Ce travail d’accompagnement de la politique d’installation permet à des jeunes de tous horizons de devenir agriculteurs. Ainsi, plus d’un tiers des jeunes qui s’installent le font hors du cadre familial. Ce travail garantit aussi une bonne utilisation des crédits publics puisque, dix ans après leur installation, 95 % des jeunes installés sont toujours agriculteurs.

Un désengagement incompréhensible
« En abandonnant la politique d’accompagnement des candidats agriculteurs, l’État condamne purement et simplement la
politique de renouvellement des générations dont il dit pourtant qu’elle constitue l’une de ses priorités.
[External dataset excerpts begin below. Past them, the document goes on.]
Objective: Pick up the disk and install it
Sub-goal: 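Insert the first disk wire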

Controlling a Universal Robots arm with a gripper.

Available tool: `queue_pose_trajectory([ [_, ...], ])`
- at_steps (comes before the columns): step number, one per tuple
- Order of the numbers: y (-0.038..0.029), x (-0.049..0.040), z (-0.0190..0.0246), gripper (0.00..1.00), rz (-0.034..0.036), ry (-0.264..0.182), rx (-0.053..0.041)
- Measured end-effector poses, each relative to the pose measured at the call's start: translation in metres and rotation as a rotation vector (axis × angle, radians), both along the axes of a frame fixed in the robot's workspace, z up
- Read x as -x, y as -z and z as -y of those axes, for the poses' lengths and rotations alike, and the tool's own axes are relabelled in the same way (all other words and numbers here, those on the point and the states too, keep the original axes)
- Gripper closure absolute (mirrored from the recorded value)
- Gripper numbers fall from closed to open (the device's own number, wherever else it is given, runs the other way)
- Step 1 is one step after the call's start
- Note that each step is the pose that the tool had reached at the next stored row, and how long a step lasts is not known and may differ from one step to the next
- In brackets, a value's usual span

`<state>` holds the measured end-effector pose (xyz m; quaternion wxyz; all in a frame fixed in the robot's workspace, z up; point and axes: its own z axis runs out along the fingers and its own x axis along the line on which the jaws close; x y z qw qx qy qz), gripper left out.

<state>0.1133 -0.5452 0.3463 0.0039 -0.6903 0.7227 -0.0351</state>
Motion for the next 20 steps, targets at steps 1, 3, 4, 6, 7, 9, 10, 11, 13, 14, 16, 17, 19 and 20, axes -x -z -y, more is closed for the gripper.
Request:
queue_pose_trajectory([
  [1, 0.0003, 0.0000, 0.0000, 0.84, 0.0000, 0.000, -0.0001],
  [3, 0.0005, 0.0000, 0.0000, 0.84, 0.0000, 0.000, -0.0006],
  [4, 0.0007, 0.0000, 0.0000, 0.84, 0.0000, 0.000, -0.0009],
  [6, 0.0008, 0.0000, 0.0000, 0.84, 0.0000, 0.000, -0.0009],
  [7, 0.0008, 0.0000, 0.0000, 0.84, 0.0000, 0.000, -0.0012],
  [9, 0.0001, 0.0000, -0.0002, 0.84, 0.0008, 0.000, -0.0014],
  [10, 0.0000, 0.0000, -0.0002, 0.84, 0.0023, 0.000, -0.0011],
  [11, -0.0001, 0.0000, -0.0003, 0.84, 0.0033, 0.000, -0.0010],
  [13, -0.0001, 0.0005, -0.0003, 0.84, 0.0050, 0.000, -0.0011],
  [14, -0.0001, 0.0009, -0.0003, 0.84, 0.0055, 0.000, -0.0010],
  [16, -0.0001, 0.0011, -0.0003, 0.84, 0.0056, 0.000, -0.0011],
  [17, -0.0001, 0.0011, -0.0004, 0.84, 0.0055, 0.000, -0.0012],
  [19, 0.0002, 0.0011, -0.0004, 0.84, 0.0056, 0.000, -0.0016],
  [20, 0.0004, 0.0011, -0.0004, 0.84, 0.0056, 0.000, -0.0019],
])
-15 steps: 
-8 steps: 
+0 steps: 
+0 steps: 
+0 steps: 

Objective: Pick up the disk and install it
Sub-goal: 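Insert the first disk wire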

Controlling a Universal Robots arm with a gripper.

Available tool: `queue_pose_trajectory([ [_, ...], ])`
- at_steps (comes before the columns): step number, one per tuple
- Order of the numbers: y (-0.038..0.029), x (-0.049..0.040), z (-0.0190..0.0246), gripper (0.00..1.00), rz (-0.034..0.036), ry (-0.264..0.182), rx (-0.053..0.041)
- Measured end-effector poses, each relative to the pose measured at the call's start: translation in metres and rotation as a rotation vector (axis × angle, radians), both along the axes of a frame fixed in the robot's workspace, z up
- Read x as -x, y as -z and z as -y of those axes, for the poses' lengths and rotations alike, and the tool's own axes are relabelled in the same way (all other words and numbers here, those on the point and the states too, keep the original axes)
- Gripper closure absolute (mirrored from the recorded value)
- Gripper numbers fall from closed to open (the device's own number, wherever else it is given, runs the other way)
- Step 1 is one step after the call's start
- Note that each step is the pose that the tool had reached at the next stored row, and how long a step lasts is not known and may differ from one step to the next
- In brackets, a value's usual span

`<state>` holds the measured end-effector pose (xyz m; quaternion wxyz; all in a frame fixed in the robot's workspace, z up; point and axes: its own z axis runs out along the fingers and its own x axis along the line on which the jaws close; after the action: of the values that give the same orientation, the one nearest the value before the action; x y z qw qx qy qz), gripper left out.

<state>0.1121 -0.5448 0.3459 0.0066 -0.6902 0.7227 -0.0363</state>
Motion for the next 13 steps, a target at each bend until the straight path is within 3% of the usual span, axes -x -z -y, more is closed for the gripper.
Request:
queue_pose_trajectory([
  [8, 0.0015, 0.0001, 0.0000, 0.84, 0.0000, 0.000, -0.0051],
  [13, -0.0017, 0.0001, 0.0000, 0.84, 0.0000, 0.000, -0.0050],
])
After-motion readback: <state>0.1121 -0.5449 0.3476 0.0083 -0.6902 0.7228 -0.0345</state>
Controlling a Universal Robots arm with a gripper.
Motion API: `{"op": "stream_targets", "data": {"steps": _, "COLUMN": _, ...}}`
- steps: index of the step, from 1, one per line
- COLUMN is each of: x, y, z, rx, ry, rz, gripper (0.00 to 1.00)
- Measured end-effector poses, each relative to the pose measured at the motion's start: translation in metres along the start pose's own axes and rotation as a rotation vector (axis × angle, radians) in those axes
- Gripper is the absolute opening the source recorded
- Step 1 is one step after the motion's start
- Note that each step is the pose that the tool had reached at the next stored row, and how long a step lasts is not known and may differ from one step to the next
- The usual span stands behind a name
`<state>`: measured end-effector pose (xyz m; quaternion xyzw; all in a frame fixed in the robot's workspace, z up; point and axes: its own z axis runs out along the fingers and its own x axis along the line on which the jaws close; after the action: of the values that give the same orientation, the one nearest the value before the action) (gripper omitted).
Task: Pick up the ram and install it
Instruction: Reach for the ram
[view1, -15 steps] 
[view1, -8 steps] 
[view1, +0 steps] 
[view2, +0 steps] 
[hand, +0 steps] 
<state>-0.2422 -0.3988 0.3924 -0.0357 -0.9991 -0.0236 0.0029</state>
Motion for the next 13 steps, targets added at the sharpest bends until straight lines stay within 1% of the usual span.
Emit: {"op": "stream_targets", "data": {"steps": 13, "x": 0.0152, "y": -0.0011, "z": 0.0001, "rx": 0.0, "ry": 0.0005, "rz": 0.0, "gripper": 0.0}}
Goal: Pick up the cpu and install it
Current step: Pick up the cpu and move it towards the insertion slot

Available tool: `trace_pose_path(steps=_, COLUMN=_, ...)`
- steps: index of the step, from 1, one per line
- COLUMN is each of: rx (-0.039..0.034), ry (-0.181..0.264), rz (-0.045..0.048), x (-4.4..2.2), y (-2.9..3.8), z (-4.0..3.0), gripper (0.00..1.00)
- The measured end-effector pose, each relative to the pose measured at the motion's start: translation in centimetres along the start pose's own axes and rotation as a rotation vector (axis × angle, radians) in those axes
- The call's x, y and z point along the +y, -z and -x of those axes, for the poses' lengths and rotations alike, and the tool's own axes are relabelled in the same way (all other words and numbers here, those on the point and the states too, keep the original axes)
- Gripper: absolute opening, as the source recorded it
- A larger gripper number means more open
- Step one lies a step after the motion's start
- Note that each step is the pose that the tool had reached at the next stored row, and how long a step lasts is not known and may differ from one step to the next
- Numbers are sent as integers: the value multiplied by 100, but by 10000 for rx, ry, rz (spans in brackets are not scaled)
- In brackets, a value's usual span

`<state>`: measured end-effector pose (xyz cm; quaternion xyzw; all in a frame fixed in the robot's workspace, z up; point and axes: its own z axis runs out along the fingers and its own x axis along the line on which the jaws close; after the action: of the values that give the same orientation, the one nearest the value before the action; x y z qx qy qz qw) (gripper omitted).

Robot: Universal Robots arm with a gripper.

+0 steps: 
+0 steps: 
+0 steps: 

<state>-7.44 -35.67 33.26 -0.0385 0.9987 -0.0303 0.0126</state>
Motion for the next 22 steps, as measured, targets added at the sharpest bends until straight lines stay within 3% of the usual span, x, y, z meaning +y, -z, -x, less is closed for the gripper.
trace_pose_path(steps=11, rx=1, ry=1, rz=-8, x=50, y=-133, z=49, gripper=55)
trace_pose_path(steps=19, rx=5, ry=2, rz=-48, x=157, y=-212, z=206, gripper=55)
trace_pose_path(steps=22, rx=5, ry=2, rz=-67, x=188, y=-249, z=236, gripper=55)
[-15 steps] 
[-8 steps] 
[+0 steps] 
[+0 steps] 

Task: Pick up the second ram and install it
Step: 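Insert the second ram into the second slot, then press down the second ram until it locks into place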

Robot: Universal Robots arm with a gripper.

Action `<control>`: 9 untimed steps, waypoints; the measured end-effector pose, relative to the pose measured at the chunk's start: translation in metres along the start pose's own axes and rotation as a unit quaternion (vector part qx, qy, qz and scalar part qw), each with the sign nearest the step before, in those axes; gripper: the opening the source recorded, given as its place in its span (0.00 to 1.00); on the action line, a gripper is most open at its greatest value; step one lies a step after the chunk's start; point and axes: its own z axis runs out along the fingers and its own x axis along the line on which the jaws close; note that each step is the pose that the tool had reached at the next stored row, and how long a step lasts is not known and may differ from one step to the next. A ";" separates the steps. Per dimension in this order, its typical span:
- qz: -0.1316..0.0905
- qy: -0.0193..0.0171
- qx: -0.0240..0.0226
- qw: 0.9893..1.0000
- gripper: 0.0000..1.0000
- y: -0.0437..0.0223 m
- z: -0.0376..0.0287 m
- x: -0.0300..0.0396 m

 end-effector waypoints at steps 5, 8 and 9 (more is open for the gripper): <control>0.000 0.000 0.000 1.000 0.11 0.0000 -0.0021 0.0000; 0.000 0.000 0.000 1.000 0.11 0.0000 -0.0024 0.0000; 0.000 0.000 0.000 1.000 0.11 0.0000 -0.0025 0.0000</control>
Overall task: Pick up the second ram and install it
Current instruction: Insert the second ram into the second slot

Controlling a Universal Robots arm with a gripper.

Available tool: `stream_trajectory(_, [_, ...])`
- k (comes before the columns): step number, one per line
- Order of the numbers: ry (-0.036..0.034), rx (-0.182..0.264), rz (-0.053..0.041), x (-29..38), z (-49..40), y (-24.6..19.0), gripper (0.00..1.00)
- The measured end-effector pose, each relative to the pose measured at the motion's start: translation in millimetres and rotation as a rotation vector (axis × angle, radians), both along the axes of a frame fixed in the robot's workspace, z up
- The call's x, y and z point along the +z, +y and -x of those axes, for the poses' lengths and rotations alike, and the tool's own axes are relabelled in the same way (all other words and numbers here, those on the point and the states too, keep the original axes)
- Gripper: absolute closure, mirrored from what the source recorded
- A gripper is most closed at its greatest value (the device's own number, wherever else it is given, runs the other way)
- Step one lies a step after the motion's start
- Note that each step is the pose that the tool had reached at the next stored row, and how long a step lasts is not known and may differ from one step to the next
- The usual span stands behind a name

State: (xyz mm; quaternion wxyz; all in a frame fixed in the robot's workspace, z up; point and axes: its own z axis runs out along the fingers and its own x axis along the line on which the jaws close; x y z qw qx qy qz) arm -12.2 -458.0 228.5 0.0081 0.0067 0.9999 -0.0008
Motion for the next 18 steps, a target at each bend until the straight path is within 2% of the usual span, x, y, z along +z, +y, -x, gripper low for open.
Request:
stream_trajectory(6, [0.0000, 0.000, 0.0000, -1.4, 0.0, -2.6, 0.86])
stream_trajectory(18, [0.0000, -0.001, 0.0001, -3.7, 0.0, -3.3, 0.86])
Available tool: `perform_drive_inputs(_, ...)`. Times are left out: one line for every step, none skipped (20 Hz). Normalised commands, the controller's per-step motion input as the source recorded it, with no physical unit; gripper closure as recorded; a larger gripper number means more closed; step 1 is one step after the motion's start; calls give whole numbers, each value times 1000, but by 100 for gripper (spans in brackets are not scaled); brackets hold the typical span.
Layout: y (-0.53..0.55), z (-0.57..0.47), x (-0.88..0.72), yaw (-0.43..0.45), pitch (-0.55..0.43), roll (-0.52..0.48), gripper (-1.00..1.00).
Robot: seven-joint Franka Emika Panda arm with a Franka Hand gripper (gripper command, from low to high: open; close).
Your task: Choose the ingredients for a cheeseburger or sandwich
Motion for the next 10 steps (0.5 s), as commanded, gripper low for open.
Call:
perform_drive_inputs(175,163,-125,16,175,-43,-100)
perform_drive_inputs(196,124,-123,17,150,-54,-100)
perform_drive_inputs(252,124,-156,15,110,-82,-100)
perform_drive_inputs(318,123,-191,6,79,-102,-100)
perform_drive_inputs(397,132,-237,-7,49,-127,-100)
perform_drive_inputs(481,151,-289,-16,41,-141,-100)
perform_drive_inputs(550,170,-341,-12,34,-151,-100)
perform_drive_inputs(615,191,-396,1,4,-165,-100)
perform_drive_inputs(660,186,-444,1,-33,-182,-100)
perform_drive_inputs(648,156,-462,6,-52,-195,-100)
Cet abandon est totalement inacceptable dans la situation actuelle difficile que traverse l’agriculture. Aujourd’hui, les jeunes cherchent un accompagnement plus personnalisé. Les cessions d’exploitations sont plus compliquées. Ce désengagement de l’État est incompréhensible au moment où une mobilisation générale est engagée pour réussir le plan de relance de l’économie française », soulignent la FNSEA, Jeunes agriculteurs, l’APCA et le GIE des Adaséa-Odaséa qui mettent, au quotidien, la politique d’instal-lation des jeunes agriculteurs au cœur de leur action. Ils demandent au ministre de l’Agriculture et aux parlementaires de « stabiliser la dotation d’accompagnement des Adaséa-Odaséa au niveau de 2009 (16,5millions
d’euros) pour donner un sens et du concret à la politique de renouvellement des générations en agriculture et d’aménagement durable du territoire ».

*Adaséa (association départementale pour l’aménagement des structures des exploitations agricoles) structures des exploitations agricoles) service identifié au sein de la chambre d’agriculture.

**Odaséa (organisme départemental pour l’aménagement des structures.